Comer es un verdadero placer, pues no hay mejor remedio que un buen bocado para subir el ánimo y alejar las amarguras.

Con estas palabras, personalidades célebres como la cocinera estadounidense Julia Child y el escritor español Enrique Jardiel Poncela argumentaban en sus obras el poder de la cocina sobre las emociones.

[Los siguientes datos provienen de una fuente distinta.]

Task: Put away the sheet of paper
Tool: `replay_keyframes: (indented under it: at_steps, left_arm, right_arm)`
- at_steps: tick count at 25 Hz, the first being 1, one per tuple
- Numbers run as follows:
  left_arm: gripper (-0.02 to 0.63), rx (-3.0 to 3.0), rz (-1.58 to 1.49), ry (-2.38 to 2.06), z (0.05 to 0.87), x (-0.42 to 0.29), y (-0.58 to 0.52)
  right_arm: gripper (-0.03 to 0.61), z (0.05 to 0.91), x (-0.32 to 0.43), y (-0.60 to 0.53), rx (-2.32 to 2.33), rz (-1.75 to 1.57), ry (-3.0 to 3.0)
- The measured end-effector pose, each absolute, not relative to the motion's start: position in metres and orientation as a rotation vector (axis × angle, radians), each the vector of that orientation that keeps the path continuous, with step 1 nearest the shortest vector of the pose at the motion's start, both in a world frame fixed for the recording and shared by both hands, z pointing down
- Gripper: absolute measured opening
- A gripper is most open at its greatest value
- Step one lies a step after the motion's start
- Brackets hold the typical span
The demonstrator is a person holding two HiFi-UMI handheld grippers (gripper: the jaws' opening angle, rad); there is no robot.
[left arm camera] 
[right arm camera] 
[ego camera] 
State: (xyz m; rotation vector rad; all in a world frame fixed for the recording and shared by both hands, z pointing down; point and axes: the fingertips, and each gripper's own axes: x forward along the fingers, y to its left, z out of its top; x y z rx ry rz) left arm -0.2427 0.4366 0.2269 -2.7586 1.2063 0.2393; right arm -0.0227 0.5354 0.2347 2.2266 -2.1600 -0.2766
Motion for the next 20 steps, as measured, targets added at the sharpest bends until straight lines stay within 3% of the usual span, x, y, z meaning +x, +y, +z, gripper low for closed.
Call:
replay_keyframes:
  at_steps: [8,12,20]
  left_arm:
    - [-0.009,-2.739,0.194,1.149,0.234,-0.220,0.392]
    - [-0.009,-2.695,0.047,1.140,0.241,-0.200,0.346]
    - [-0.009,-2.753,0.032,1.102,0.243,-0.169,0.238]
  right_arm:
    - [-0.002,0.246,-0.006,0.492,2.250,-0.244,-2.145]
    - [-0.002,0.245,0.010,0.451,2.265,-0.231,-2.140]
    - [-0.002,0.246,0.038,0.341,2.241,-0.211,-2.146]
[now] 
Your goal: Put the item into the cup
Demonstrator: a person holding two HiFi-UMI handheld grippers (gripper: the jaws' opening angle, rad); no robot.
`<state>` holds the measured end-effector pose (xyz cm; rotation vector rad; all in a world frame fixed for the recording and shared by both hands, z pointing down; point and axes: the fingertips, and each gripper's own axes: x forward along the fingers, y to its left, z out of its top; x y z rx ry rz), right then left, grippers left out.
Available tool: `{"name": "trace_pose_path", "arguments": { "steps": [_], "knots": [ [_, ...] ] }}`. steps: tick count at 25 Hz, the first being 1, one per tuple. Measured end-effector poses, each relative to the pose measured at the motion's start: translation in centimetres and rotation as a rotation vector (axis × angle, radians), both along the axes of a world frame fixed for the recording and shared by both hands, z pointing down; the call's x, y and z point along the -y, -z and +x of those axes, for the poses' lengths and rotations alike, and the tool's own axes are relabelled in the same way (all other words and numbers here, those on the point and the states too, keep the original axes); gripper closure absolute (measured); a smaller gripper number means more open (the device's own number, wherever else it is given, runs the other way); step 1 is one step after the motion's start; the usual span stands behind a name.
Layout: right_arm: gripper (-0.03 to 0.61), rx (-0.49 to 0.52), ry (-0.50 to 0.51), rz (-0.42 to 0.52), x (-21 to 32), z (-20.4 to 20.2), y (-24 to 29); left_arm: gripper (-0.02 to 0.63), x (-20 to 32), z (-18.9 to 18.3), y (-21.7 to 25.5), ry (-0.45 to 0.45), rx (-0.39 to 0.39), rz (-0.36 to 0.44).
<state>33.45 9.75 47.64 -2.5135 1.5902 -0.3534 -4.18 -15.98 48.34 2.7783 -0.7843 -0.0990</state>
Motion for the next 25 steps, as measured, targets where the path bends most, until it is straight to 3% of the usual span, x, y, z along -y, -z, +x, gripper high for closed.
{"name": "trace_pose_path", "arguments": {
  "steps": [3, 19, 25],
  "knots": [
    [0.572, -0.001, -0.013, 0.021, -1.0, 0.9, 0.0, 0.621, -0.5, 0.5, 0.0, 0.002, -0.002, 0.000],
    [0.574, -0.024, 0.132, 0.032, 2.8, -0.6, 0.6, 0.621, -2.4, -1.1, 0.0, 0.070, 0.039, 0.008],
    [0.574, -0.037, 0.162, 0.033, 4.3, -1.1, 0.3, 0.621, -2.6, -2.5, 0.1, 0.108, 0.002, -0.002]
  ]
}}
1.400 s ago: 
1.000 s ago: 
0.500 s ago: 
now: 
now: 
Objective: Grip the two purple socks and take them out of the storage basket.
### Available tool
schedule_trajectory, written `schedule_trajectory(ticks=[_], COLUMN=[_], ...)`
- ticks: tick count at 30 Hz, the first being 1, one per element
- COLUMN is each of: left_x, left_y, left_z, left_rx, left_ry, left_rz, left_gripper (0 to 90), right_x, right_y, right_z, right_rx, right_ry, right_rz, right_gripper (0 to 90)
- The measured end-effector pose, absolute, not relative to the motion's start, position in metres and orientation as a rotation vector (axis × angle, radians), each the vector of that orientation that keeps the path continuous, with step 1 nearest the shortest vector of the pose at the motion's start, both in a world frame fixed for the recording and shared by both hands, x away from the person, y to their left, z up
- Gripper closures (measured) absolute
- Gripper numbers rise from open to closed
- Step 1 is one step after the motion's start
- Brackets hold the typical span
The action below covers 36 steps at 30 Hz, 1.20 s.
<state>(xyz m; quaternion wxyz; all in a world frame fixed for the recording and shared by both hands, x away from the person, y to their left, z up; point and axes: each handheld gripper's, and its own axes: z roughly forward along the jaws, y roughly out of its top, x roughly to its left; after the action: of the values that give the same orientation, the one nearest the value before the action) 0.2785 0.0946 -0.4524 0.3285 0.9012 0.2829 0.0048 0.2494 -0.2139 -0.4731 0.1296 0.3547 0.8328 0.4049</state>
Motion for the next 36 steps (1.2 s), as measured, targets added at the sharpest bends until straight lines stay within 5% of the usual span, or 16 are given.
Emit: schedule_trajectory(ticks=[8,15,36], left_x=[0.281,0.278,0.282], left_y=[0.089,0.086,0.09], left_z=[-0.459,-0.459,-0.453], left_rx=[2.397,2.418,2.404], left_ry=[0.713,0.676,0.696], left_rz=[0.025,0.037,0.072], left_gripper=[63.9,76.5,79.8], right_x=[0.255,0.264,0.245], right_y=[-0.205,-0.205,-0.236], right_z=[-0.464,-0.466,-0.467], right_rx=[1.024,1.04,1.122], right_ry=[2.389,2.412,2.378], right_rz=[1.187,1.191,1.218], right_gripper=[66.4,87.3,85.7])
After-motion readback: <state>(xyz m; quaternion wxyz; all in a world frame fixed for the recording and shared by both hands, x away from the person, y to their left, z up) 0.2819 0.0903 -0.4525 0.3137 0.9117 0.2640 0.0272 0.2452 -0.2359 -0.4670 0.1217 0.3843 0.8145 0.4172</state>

No es secreto que la comida tiene un vínculo robusto con el espíritu. De hecho, la doctora estadounidense Judith Wurtman, quien laboró en el Instituto Tecnológico de Massachusetts (MIT) y en la Universidad de Harvard, publicó en la década de 1980 diversas obras que explican cómo algunos alimentos son capaces de estimular la producción de serotonina, esa sustancia neurotransmisora que favorece la sensación de bienestar y felicidad en los humanos.

Como Wurtman, otros autores procuraron averiguar sobre las propiedades de la alimentación en el estado de ánimo.

El español Miguel Ángel Almodóvar, por ejemplo, sobresale como uno de los más recientes por su publicación Mood Food: La cocina de la felicidad (2012), realizada en conjunto con 16 chefs especialistas en recetarios para garantizar el estar contento.

En poco tiempo, la novedad se convirtió en un movimiento gastronómico internacional, que bajo el término inglés de mood food procura proyectar la gastronomía con miras a mejorar el estado de ánimo en sus comensales.

“Ser feliz alarga la vida y mejora la salud mental”, señala la health coach Julissa Alvarado, quien mira esta tendencia como leitmotiv para un mejor estilo de vida.

Con la dicha, subraya la especialista, “se puede reducir el estrés y disminuir la ira, que suelen calar de forma negativa en el organismo”.

La revista Forbes calificó en 2012 a este movimiento gastronómico como una tendencia “a seguir”, pues señalaba que tanto la felicidad como el estrés figuraban como fundamentos con un fuerte potencial de crecimiento dentro de la industria dedicada al bienestar.

¿Cómo funciona? La nutricionista Laura Turner explica que no se trata de grandes especialidades. Más bien, son comestibles que no representan un gasto económico extraordinario, pero que sí nos remontan a las cocinas confortables de la antigüedad.